Money Measurement Concept

  • Only record financial transactions measurable in monetary terms.
  • Non-monetary factors like employee skills or brand reputation are not recorded.
  • Employee skills are valuable, but not recorded in financial statements.

Going Concern Concept

  • Assumes a business will operate indefinitely.
  • Assets are recorded at cost, not liquidation value.
  • A company does not record assets at their sale price unless liquidation is planned.

Cost Concept

  • Assets are recorded at their purchase cost, not market value.
  • Depreciation is applied over time, but the original cost remains the reference point.
  • A building purchased for ₹10 lakh is recorded at ₹10 lakh, even if its market value increases to ₹15 lakh.

Realization Concept

  • Revenue is recognized when earned, not necessarily when cash is received.
  • If goods are sold on credit in December, revenue is recorded then, even if payment is received in January.

Accrual Concept

  • Revenue and expenses are recorded when they occur, not when cash is received or paid.
  • Record employee salaries for December in December, even if paid in January.

Periodicity Concept

  • Financial statements are prepared for specific time periods (monthly, quarterly, yearly).
  • Enables regular reporting and comparison.
  • For example, businesses prepare annual financial statements from April 1 to March 31.

Consistency Concept

  • Apply the same accounting methods consistently over time.
  • Disclose changes with proper justification.
  • A company using straight-line depreciation should not frequently switch to the declining balance method.

Prudence / Conservatism Concept

  • Profits should not be recorded until realized.
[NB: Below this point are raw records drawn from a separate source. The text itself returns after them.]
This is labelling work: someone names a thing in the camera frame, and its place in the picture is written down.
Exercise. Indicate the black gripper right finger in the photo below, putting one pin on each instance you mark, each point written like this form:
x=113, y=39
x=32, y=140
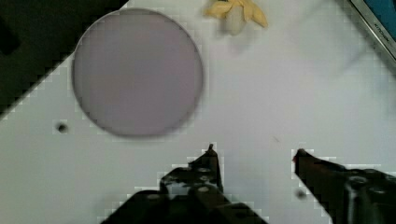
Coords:
x=349, y=196

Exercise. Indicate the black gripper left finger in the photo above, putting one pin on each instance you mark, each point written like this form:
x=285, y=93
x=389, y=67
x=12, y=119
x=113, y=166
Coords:
x=187, y=195

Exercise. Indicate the round grey plate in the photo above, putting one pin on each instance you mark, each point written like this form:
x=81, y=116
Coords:
x=137, y=72

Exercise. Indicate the silver toaster oven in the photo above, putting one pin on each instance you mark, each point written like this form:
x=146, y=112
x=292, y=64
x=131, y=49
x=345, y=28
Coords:
x=379, y=19

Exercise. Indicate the peeled toy banana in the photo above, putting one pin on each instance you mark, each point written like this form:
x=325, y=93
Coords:
x=236, y=13

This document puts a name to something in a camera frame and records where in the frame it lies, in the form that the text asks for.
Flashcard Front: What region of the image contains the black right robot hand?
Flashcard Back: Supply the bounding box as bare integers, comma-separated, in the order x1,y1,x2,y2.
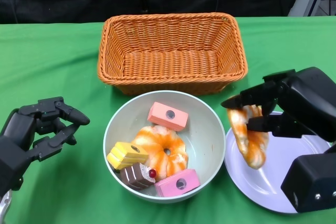
220,67,336,214

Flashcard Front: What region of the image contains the pink layered cake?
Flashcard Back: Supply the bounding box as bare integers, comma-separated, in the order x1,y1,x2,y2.
154,168,201,198

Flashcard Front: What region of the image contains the green tablecloth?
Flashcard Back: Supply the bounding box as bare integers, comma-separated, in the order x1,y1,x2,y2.
0,15,336,224

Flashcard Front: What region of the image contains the pale green bowl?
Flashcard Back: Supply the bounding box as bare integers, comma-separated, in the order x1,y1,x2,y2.
103,90,226,204

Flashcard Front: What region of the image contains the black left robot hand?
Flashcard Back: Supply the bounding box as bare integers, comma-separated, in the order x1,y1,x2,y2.
0,97,90,198

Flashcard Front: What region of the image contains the yellow layered cake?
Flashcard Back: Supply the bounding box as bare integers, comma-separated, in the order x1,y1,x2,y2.
106,142,149,170

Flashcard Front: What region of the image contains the salmon block cake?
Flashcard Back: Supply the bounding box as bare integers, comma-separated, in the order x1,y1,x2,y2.
147,102,189,132

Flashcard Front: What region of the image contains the chocolate layered cake with cherry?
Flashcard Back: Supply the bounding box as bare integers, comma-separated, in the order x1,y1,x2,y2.
120,163,158,191

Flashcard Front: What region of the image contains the lavender plate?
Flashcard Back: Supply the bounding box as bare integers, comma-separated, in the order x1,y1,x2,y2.
224,111,333,214

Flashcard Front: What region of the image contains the orange swirl ring bread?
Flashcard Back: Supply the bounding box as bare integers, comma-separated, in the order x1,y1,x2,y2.
227,97,270,169
131,125,189,179

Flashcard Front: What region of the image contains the orange wicker basket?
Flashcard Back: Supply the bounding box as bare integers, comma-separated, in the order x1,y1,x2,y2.
97,13,249,96

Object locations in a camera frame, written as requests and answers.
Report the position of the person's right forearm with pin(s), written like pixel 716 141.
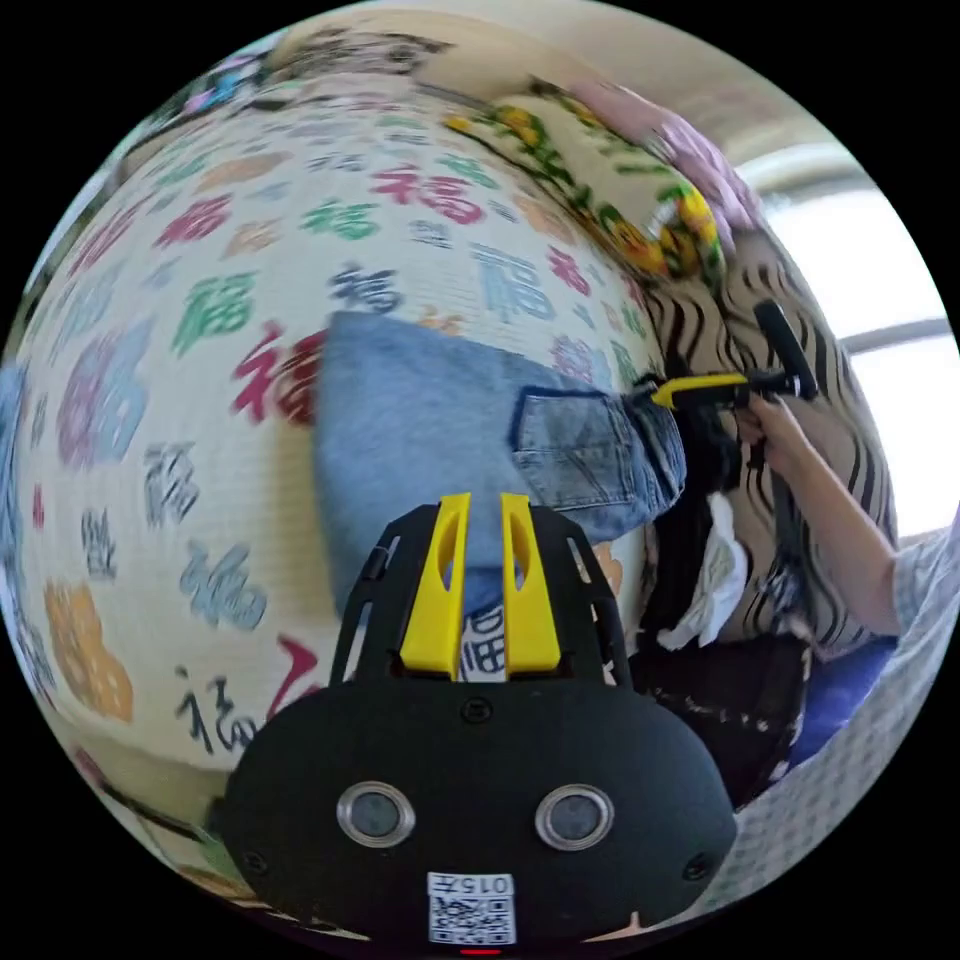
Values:
pixel 840 525

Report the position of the blue jeans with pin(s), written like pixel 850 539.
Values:
pixel 420 435

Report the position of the person's body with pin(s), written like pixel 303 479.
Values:
pixel 885 750

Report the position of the window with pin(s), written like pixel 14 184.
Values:
pixel 870 247

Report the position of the pink floral pillow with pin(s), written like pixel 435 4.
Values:
pixel 675 142

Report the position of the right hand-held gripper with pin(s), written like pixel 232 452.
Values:
pixel 765 384

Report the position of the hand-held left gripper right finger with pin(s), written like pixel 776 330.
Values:
pixel 534 600

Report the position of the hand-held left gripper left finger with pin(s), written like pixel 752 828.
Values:
pixel 429 600

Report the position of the bed with printed mat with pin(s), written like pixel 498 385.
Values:
pixel 225 420

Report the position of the person's right hand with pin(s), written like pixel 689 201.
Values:
pixel 769 427

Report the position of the sunflower print pillow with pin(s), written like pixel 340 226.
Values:
pixel 600 180

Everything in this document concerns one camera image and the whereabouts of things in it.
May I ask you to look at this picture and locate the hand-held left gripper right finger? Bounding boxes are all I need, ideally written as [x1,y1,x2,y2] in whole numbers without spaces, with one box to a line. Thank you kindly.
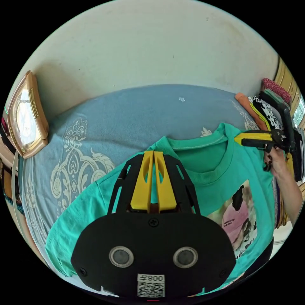
[154,151,177,213]

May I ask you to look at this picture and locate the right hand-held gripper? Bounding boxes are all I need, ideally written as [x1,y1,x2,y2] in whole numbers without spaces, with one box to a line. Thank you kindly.
[234,128,287,173]

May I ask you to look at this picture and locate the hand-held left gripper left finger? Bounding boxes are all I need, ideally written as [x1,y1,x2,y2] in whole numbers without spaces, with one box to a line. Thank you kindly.
[130,151,154,213]

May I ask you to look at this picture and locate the blue green long sleeve shirt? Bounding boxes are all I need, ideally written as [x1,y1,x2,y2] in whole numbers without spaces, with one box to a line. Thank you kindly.
[45,123,275,296]

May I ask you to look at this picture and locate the person's right forearm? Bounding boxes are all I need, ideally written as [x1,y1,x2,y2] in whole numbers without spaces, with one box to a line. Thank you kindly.
[271,166,304,224]

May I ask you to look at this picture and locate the person's right hand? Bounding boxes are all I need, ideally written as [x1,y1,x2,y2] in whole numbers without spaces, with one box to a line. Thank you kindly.
[266,146,288,178]

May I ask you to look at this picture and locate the pile of clothes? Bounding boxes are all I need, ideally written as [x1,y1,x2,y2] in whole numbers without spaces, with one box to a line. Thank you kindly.
[234,78,305,230]

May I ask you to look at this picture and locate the window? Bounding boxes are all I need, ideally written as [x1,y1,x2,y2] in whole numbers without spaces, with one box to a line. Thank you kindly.
[292,95,305,130]

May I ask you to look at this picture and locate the bed with blue printed sheet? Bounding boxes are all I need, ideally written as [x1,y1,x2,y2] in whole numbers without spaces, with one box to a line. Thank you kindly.
[18,84,262,275]

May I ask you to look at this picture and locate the gold framed clock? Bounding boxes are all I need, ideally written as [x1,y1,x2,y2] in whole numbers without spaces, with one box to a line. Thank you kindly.
[6,70,50,159]

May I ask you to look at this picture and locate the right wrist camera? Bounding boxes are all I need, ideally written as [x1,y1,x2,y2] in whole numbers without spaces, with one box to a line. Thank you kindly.
[282,106,296,153]

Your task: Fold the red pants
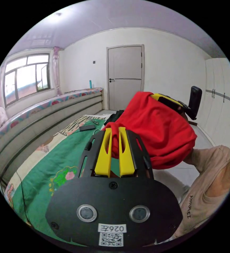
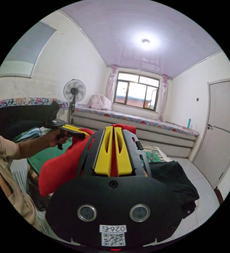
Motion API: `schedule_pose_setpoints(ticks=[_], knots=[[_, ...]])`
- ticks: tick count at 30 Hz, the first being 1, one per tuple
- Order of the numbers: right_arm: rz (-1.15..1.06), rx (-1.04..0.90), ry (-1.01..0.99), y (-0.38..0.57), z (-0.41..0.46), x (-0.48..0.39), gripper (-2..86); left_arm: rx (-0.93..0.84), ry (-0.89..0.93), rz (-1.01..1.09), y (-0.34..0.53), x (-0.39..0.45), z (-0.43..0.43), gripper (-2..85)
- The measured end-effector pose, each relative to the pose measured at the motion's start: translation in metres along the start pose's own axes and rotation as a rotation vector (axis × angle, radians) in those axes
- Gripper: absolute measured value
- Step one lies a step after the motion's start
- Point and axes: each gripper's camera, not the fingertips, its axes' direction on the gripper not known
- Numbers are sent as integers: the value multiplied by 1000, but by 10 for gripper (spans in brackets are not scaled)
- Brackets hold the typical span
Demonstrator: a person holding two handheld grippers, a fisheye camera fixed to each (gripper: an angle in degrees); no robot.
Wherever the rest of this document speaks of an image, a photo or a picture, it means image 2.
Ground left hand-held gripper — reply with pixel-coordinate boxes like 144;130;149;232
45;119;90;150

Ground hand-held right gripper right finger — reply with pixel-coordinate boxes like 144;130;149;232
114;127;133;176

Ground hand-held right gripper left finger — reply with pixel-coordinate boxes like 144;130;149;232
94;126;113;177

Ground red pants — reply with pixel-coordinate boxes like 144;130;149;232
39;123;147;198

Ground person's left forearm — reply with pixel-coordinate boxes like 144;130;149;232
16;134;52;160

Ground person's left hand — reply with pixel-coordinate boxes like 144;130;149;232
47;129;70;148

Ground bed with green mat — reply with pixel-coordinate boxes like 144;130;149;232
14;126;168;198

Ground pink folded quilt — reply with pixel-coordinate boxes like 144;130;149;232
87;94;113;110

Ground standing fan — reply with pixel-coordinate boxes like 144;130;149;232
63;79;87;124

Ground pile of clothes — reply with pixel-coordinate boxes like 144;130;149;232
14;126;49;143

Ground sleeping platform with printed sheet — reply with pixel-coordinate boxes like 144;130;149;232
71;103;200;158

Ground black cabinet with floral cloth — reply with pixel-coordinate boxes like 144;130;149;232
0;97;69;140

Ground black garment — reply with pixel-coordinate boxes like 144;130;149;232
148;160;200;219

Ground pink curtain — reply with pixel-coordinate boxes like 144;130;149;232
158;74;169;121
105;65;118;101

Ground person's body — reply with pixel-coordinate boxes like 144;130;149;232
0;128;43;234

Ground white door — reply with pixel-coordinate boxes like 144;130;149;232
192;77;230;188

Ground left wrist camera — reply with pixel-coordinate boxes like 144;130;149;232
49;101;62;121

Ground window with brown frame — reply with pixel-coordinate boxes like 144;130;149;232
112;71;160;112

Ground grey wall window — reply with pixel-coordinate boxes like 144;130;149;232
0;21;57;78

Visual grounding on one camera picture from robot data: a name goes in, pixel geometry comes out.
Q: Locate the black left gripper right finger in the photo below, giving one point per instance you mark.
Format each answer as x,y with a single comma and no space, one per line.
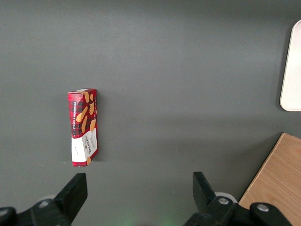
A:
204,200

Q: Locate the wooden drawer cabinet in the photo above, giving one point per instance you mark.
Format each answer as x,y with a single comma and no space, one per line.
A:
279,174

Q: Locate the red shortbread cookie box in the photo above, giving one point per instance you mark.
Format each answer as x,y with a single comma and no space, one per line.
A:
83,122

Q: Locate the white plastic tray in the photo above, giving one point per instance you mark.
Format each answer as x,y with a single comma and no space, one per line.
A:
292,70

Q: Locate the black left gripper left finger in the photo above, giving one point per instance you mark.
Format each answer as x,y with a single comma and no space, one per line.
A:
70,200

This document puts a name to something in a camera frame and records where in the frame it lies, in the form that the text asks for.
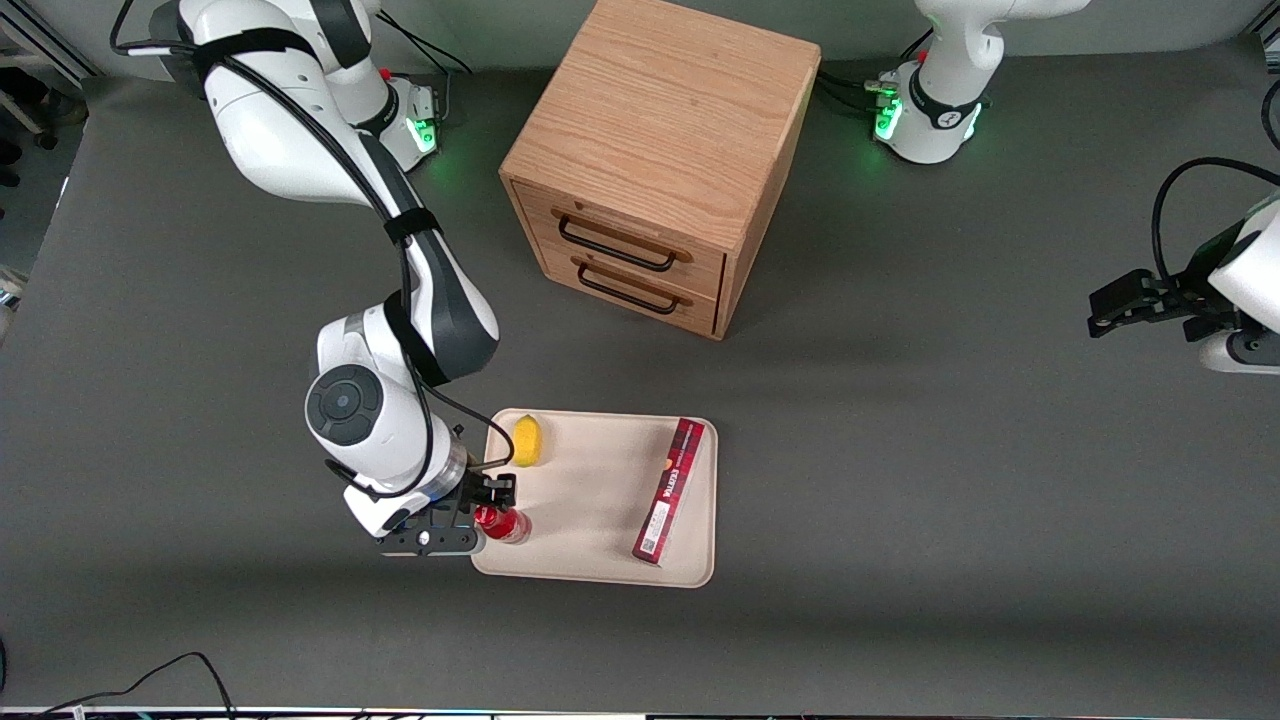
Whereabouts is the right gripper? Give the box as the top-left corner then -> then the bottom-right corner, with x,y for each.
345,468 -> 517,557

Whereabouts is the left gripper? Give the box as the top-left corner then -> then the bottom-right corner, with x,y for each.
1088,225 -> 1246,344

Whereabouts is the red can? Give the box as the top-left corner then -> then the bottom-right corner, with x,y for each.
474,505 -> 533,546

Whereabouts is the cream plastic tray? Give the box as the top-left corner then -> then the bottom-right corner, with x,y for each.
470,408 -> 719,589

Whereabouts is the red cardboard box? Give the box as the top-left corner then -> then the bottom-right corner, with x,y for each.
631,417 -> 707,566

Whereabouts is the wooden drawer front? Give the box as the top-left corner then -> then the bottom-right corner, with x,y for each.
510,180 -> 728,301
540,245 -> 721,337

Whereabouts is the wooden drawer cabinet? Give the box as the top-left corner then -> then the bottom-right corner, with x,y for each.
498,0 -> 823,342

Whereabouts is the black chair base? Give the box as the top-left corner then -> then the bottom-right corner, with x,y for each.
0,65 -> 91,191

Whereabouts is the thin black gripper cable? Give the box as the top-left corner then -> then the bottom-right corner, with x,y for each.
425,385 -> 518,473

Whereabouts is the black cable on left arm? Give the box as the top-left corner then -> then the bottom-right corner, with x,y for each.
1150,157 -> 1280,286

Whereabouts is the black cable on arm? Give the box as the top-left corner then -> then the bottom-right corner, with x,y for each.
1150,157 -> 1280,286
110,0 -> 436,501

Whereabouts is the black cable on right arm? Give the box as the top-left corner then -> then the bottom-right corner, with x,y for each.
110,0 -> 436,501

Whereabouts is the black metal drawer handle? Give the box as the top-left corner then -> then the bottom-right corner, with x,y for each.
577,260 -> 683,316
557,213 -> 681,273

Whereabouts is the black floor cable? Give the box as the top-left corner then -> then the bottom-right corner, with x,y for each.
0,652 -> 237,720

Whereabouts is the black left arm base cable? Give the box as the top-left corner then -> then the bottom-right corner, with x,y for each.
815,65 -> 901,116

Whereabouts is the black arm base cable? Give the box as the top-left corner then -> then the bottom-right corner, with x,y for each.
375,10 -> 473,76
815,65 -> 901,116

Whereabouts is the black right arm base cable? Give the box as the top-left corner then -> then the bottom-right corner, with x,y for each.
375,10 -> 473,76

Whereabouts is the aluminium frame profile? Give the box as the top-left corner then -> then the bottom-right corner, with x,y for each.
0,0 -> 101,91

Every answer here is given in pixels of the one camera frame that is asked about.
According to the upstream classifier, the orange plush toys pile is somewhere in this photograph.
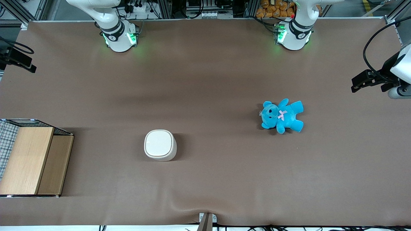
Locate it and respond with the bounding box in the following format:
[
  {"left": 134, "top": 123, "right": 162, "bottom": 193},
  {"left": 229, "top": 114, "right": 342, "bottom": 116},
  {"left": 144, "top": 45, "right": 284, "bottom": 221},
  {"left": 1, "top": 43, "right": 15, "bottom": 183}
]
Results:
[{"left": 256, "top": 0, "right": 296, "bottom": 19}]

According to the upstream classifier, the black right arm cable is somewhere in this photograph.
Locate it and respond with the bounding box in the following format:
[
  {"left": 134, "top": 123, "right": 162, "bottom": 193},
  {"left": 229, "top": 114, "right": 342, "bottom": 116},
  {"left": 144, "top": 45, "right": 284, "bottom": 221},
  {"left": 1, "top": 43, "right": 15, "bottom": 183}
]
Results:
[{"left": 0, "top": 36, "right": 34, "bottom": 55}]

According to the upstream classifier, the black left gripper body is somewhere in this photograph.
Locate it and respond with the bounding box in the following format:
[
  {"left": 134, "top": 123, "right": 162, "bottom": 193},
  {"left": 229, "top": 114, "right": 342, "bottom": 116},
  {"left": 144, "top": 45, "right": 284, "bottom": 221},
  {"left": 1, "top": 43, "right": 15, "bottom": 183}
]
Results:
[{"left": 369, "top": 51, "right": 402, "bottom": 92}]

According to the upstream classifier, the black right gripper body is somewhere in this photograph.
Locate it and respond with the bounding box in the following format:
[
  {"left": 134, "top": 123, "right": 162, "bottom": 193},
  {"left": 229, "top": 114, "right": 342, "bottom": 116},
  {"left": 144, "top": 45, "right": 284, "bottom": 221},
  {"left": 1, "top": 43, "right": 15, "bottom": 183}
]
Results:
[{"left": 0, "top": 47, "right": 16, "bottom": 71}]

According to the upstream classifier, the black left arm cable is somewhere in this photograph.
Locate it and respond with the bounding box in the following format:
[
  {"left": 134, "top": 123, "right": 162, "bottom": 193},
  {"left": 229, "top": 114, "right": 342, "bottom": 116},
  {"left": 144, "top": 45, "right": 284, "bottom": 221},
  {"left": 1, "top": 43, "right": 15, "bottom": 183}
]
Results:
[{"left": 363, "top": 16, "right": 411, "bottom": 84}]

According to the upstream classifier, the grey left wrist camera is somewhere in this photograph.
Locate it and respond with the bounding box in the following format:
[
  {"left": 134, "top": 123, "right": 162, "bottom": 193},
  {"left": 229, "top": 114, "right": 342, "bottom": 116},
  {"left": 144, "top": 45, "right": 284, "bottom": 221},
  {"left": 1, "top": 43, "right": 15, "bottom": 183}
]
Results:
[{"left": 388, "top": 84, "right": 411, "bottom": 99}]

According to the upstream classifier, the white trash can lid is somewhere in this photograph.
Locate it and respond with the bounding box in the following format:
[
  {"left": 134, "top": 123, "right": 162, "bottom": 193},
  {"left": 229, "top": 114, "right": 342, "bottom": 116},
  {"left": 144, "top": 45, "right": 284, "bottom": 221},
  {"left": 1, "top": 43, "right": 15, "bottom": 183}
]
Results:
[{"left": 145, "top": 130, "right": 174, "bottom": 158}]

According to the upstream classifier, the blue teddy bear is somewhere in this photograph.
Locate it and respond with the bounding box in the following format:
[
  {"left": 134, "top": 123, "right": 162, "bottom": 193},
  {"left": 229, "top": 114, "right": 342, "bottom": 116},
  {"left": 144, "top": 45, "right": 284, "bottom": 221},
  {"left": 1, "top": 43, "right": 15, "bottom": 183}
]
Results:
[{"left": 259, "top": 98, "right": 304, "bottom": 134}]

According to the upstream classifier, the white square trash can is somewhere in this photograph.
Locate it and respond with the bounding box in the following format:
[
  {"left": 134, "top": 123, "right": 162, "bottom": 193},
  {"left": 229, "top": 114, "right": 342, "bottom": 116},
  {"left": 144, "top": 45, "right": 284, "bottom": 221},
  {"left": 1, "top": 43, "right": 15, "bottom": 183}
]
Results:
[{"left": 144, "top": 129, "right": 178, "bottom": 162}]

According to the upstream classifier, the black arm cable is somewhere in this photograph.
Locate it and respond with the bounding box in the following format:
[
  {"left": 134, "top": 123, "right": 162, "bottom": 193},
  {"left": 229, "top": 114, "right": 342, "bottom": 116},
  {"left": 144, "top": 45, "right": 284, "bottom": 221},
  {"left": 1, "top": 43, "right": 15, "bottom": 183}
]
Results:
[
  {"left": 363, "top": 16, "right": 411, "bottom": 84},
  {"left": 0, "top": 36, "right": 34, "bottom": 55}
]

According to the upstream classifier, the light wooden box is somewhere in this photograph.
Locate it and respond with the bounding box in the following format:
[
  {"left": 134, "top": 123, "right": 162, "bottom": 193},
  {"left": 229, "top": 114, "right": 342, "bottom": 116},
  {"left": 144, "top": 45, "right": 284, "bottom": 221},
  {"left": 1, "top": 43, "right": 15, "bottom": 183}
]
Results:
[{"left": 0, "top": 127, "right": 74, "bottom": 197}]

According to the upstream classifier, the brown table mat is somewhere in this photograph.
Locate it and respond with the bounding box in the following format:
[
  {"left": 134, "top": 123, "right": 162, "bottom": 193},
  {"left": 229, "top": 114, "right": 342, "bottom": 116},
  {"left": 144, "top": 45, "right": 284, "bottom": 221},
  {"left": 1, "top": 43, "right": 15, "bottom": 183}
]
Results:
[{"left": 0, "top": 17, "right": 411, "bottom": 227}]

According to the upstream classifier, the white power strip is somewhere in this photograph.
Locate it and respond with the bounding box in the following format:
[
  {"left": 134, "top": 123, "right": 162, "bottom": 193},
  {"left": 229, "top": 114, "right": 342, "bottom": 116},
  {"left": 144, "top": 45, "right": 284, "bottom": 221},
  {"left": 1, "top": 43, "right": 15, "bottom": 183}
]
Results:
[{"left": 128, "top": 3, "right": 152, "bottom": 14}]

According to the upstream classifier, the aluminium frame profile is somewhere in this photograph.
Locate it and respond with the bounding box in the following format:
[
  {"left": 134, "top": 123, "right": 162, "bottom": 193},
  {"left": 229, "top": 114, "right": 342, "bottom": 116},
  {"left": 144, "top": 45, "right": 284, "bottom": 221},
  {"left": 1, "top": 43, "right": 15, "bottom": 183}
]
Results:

Anticipate potential losses.
  • Ensures financial caution and prevents overstatement of income.
  • Create a provision for doubtful debts if there is uncertainty about receiving a payment.

Materiality Concept

  • Record and disclose only significant financial information that affects decisions.
  • Small, insignificant expenses can be ignored for simplicity.
  • A business directly expenses a ₹10 pencil instead of recording it as an asset.

Full Disclosure Concept

  • Disclose all relevant financial information in financial statements.
  • Notes to accounts should explain additional details.
  • Disclose contingent liabilities (e.g., pending lawsuits) in financial statements, even if unconfirmed.